In 1995, Forbes estimated Moncrief's personal wealth at US$500 million. In 2006, his wealth was estimated at US$1 billion. In January 2006, Moncrief sank his first wells in the Barnett Shale natural gas field. In September 2009, Moncrief bought a 10% stake in McMoRan Exploration Co.'s Davy Jones oil well off the Louisiana coast. Throughout his career, Moncrief strictly adhered to rules originally held by his father, to operate only through sole proprietorships and never go public.

== Philanthropy ==
The Moncrief family, based for decades in Fort Worth, were known locally for their "civic pride and charitable generosity." Moncrief himself had long been a philanthropic supporter of The University of Texas at Austin, where he graduated and later served on the Board of Regents. He donated more than $27 million to the university. In 1997, the W.A. "Tex" Moncrief Jr.-V.F. "Doc" Neuhaus Athletic Center was named in his honour. Moncrief was also noted for his patronage of Texas Christian University. He often supported conservative causes, and backed Ross Perot's 1992 Presidential bid.

== Personal life and death ==
In 1998, Moncrief had four surviving sons from two marriages: William, Richard, Charlie and Tom. By 2006, Moncrief was married for a third time with five surviving children. Two additional children died young: son John Herbert was killed in a motorcycle accident, and daughter Monty Francine died from leukemia at age seven or eight. By 2014, Moncrief was widowed.

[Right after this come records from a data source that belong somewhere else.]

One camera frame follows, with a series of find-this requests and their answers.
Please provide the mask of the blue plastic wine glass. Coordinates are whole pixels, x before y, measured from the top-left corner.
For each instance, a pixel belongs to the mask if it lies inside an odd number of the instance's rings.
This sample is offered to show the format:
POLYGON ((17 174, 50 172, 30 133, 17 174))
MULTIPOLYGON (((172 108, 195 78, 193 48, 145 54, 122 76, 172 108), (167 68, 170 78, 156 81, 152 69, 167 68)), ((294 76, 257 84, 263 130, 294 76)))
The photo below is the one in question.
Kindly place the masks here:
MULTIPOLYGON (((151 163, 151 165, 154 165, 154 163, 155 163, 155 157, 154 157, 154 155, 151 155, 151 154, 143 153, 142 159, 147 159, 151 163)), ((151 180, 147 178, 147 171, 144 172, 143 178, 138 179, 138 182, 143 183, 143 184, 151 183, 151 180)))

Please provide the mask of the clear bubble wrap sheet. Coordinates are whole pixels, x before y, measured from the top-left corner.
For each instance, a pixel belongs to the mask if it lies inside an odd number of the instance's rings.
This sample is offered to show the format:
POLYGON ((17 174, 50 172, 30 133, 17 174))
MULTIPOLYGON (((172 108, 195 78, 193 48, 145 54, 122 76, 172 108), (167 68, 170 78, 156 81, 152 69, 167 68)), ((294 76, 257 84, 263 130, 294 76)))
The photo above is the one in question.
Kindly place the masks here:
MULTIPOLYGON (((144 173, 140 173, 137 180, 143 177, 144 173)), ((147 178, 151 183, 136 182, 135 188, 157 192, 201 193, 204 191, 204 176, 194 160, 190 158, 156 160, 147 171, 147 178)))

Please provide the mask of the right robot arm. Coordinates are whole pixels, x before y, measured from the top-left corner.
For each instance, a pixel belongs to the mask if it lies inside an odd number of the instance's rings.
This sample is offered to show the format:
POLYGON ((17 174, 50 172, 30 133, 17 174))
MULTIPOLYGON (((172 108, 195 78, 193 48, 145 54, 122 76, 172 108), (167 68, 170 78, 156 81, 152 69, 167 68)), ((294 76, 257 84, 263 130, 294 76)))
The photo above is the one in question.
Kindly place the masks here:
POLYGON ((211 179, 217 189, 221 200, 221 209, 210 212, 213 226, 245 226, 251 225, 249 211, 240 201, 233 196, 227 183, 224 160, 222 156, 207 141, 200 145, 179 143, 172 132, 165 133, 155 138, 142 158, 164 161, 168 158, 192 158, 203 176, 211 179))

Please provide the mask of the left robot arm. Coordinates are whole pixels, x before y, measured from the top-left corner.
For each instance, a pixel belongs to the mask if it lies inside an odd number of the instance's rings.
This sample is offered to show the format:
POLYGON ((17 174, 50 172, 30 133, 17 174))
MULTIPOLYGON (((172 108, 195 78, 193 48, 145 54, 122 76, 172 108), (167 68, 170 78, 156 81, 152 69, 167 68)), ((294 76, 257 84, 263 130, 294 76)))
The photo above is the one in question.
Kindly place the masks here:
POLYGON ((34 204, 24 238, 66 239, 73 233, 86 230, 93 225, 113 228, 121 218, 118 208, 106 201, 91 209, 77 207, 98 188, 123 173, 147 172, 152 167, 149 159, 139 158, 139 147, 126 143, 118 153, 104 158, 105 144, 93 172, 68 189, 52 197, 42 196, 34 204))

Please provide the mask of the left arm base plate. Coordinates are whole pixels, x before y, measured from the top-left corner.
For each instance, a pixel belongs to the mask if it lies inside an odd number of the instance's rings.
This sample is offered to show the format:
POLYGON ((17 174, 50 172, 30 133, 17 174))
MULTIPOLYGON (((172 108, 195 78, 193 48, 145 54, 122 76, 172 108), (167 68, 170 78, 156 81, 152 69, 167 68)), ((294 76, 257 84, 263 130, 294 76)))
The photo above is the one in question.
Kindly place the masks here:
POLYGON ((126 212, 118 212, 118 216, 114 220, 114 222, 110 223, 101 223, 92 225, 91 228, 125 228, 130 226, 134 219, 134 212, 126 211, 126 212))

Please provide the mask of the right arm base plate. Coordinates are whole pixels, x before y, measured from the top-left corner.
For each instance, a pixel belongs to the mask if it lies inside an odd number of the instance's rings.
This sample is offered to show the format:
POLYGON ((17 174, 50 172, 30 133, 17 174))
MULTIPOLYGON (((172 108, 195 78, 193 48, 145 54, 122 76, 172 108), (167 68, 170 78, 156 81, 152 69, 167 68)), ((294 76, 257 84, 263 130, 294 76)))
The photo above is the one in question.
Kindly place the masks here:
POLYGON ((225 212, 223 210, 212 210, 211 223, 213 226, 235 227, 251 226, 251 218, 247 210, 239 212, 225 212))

In a 1998 article for FW Weekly, journalist P. A. Humphrey reported that family members, former employees and acquaintances had variously described Moncrief as "arrogant, controlling, opinionated, short-tempered, headstrong, [and] unyielding."

Moncrief was a founding member of the Shady Oaks Country Club in Fort Worth, Texas, and a close friend of professional golfer Ben Hogan. He was the uncle of Mike Moncrief, mayor of Fort Worth from 2003 to 2011.

In 1996, Moncrief accused Mary Ellen Lloyd, a former file clerk at Moncrief Oil, of embezzlement and testified against her in her criminal trial. In her defense, Lloyd stated that she had been Moncrief's mistress for sixteen years, beginning in 1979, which Moncrief denied under oath. On April 23, 1998, Lloyd was found not guilty of her embezzlement charges.

He turned 100 in March 2020, and died on December 29, 2021, at the age of 101.